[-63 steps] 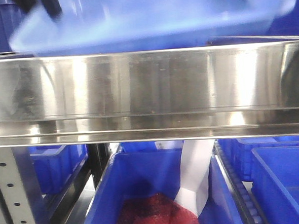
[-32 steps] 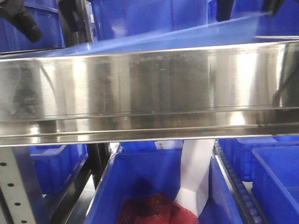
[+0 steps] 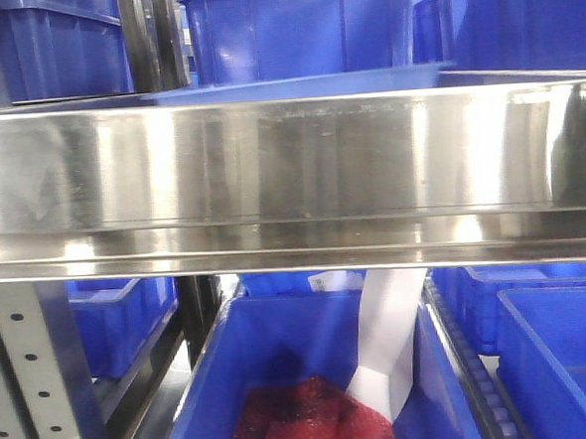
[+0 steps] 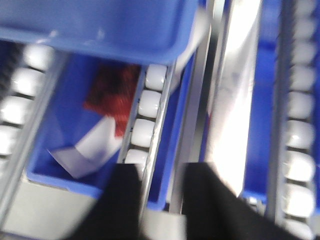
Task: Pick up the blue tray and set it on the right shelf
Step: 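Lower the tray onto the upper steel shelf with both grippers, then open both grippers and withdraw them from the tray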
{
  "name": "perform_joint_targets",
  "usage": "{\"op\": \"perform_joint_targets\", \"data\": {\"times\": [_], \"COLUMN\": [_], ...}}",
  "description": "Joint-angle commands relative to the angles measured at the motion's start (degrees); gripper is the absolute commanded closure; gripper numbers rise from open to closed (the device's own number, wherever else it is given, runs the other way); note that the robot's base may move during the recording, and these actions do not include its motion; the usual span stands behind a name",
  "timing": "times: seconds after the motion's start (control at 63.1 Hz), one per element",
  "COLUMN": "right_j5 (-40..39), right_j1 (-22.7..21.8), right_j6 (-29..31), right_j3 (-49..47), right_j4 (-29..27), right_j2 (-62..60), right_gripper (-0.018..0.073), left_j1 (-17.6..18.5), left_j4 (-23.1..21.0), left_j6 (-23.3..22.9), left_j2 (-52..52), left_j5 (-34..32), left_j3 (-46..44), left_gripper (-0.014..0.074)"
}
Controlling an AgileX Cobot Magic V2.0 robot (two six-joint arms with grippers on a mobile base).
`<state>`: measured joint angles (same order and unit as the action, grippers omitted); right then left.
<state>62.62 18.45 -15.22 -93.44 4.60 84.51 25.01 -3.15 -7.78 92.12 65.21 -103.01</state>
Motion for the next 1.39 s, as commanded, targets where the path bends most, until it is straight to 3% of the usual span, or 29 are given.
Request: {"op": "perform_joint_targets", "data": {"times": [0.0, 0.206, 0.586, 0.729, 0.888, 1.379], "right_j5": [-5.16, -12.5, -36.57, -47.27, -54.55, -54.88], "right_j1": [-0.03, -0.03, -0.03, -0.03, -0.03, -0.03], "right_j6": [0.84, 5.0, 5.37, 5.37, 5.37, 5.37], "right_j3": [3.42, 20.86, 57.79, 66.82, 71.27, 71.39], "right_j4": [1.07, 1.07, 1.14, 4.59, 6.72, 6.72], "right_j2": [-7.78, -23.18, -55.38, -65.6, -71.0, -71.06], "right_gripper": [0.0516, 0.0508, 0.0508, 0.0508, 0.0508, 0.0508], "left_j1": [2.32, 4.63, 4.63, 4.63, 4.63, 4.63], "left_j4": [0.99, 1.37, 1.59, 3.45, 5.78, 5.66], "left_j6": [-0.12, -0.12, 1.04, 1.34, 1.34, 1.34], "left_j2": [-7.77, -23.47, -54.62, -64.04, -69.79, -70.61], "left_j5": [-5.4, -16.84, -40.94, -49.35, -56.97, -56.59], "left_j3": [2.62, 20.79, 58.85, 69.05, 74.86, 75.09], "left_gripper": [0.0507, 0.0646, 0.0645, 0.0645, 0.0645, 0.0645]}}
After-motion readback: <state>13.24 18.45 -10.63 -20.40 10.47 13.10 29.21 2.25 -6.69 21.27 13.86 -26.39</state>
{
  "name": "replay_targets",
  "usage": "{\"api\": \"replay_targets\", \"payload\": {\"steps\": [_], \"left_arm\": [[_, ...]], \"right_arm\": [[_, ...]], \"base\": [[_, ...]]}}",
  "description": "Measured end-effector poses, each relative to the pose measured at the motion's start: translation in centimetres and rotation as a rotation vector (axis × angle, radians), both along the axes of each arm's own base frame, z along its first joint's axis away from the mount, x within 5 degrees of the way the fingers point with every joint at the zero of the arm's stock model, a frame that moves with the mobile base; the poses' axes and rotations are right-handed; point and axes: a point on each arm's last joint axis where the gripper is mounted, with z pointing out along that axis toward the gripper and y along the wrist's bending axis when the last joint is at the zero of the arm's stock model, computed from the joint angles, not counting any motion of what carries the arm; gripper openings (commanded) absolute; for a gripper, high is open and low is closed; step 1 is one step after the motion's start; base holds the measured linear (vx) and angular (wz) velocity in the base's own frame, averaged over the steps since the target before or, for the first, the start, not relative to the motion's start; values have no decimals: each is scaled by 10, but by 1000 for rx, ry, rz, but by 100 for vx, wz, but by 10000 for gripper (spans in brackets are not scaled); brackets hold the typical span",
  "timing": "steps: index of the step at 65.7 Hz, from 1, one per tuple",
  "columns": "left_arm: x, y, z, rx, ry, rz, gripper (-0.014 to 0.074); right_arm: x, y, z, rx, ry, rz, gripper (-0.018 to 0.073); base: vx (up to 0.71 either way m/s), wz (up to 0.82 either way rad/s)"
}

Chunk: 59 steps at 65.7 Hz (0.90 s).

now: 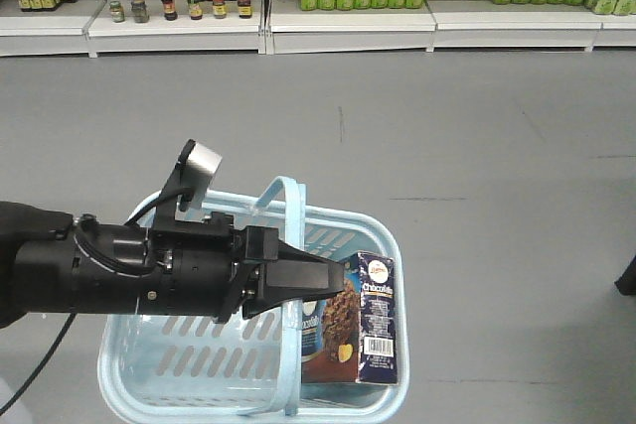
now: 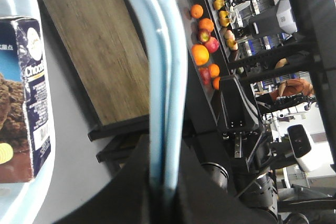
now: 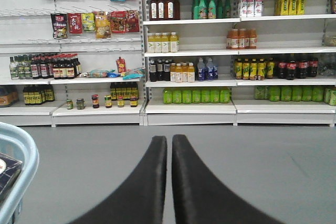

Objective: Left arm holds basket, right arm returns cookies
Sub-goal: 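Hold the basket with the left gripper while driving toward the shelves, then hold the basket with the left gripper while turning past the drink shelves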

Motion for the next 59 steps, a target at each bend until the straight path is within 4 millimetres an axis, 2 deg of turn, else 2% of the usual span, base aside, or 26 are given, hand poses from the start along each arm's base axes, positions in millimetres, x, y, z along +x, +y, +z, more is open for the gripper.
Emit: {"api": "replay_targets", "payload": {"steps": [59], "left_arm": [[0, 0, 0, 0, 0, 0, -3]], "right_arm": [[0, 0, 0, 0, 0, 0, -8]], "base": [[49, -1]]}}
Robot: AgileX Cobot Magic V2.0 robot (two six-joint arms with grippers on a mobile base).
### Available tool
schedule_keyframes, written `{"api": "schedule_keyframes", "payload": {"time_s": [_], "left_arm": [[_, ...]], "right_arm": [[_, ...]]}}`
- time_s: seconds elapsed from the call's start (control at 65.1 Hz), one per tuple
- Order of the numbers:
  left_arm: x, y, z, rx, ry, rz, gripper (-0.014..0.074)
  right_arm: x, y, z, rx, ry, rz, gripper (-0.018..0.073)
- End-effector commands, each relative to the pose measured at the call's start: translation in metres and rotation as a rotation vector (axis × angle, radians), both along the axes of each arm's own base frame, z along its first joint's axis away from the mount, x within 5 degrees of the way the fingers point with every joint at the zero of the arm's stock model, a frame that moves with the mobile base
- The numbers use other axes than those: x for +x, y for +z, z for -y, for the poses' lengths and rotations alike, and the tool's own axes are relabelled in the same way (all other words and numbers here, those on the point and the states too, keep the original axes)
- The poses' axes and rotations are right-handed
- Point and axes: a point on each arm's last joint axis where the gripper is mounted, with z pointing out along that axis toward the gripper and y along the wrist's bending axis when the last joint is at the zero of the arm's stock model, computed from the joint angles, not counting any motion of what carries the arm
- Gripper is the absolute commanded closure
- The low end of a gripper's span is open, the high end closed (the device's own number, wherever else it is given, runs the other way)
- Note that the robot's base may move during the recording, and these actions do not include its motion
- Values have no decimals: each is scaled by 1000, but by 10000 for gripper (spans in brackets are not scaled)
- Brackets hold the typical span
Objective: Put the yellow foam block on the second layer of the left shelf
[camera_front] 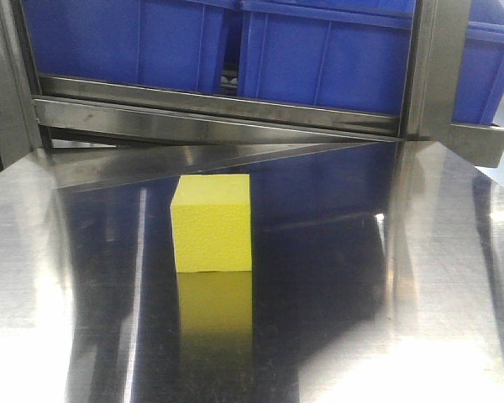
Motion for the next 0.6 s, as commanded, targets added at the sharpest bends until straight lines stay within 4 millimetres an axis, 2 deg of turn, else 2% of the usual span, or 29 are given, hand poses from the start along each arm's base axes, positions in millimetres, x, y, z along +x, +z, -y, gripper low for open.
{"api": "schedule_keyframes", "payload": {"time_s": [0.0, 0.092, 0.215, 0.292, 0.384, 0.491, 0.583], "left_arm": [[0, 0, 2, 0, -23, 70, 460], [0, 0, 2, 0, -23, 70, 460], [0, 0, 2, 0, -23, 70, 460], [0, 0, 2, 0, -23, 70, 460], [0, 0, 2, 0, -23, 70, 460], [0, 0, 2, 0, -23, 70, 460], [0, 0, 2, 0, -23, 70, 460]], "right_arm": [[-6, 39, 0, -2, -3, 91, 503], [1, 60, 0, 7, -5, 0, 503], [21, 84, -2, 33, 17, -137, 498], [34, 94, -6, 30, 60, -207, 440], [51, 104, -13, 16, 118, -301, 305], [70, 113, -27, -16, 204, -433, 64], [85, 119, -41, -50, 274, -528, -58]]}}
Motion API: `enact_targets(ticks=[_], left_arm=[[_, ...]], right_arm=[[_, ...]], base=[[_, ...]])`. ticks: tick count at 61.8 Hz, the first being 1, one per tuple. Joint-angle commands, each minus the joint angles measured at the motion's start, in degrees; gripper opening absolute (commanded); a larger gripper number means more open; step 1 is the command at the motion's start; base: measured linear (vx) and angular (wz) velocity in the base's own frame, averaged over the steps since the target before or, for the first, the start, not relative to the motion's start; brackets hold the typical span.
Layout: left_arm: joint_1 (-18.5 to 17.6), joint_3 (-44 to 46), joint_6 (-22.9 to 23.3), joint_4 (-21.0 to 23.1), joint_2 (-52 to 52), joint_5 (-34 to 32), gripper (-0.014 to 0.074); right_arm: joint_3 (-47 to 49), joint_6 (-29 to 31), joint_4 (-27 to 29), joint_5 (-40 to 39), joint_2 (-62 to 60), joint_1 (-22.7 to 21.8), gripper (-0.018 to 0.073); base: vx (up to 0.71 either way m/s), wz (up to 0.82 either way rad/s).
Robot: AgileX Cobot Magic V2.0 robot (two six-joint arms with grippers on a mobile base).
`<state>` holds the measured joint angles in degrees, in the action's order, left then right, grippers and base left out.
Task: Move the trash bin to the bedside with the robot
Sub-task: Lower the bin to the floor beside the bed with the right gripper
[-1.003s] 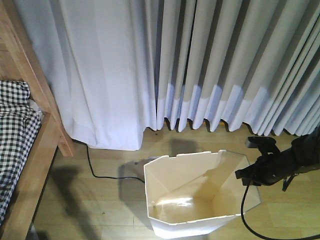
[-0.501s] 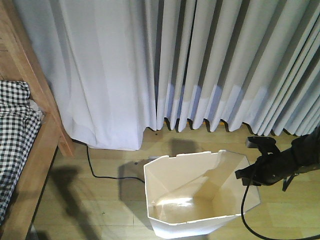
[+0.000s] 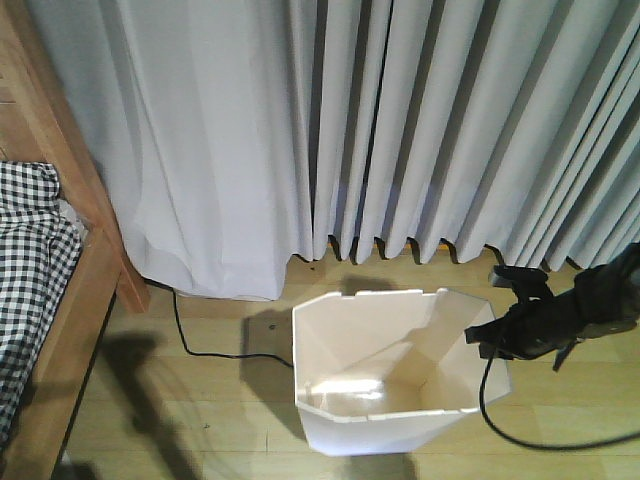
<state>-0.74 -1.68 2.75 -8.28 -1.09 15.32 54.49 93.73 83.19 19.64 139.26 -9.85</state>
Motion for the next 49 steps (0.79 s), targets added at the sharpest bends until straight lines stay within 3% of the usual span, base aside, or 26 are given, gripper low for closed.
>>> enact_targets(ticks=[1,49], left_arm=[[-0.4,-1.6,0.5,0.2,-0.5,-4.2,-0.0006],[-0.4,-1.6,0.5,0.2,-0.5,-4.2,-0.0006]], right_arm=[[3.9,-1.2,2.1,8.3,-0.3,-0.2,-0.0007],[28.7,-5.8,2.0,10.4,23.2,-0.2,-0.0007]], base=[[0.00,0.00],[0.00,0.00]])
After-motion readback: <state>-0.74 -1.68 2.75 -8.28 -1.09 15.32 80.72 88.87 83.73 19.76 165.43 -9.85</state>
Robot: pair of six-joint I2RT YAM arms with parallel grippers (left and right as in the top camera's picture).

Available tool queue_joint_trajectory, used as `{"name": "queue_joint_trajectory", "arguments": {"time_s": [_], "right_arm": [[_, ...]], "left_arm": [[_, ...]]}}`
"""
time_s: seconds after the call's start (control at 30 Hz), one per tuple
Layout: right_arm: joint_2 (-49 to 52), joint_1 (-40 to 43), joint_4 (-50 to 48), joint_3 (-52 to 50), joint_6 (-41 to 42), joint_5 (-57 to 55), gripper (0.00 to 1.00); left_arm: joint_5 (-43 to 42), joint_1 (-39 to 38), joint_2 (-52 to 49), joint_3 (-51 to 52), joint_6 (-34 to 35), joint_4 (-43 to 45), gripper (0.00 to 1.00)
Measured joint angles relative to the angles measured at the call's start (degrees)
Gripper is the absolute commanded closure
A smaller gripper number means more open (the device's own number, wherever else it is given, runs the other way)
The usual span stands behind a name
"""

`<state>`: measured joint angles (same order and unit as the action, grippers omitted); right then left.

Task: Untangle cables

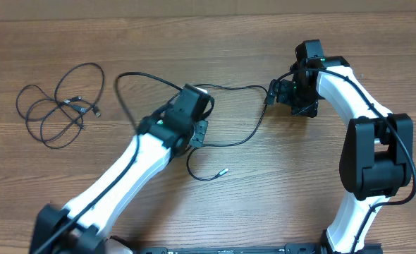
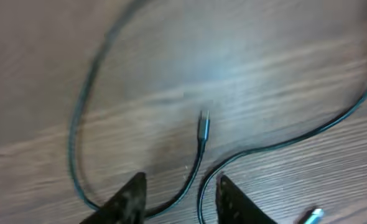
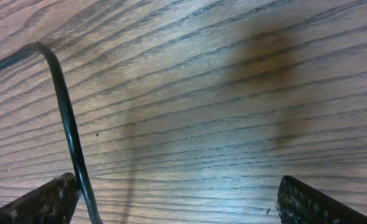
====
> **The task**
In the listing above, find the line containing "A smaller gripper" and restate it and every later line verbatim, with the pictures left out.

> **Your solution**
A smaller gripper number means more open (the device's own number, wherever else it is given, runs the other way)
The usual span stands behind a name
"""

`<state>`: measured joint angles (same order and unit as the action, grippers omitted); right then left.

Task: Untangle cables

Nothing else goes in the answer.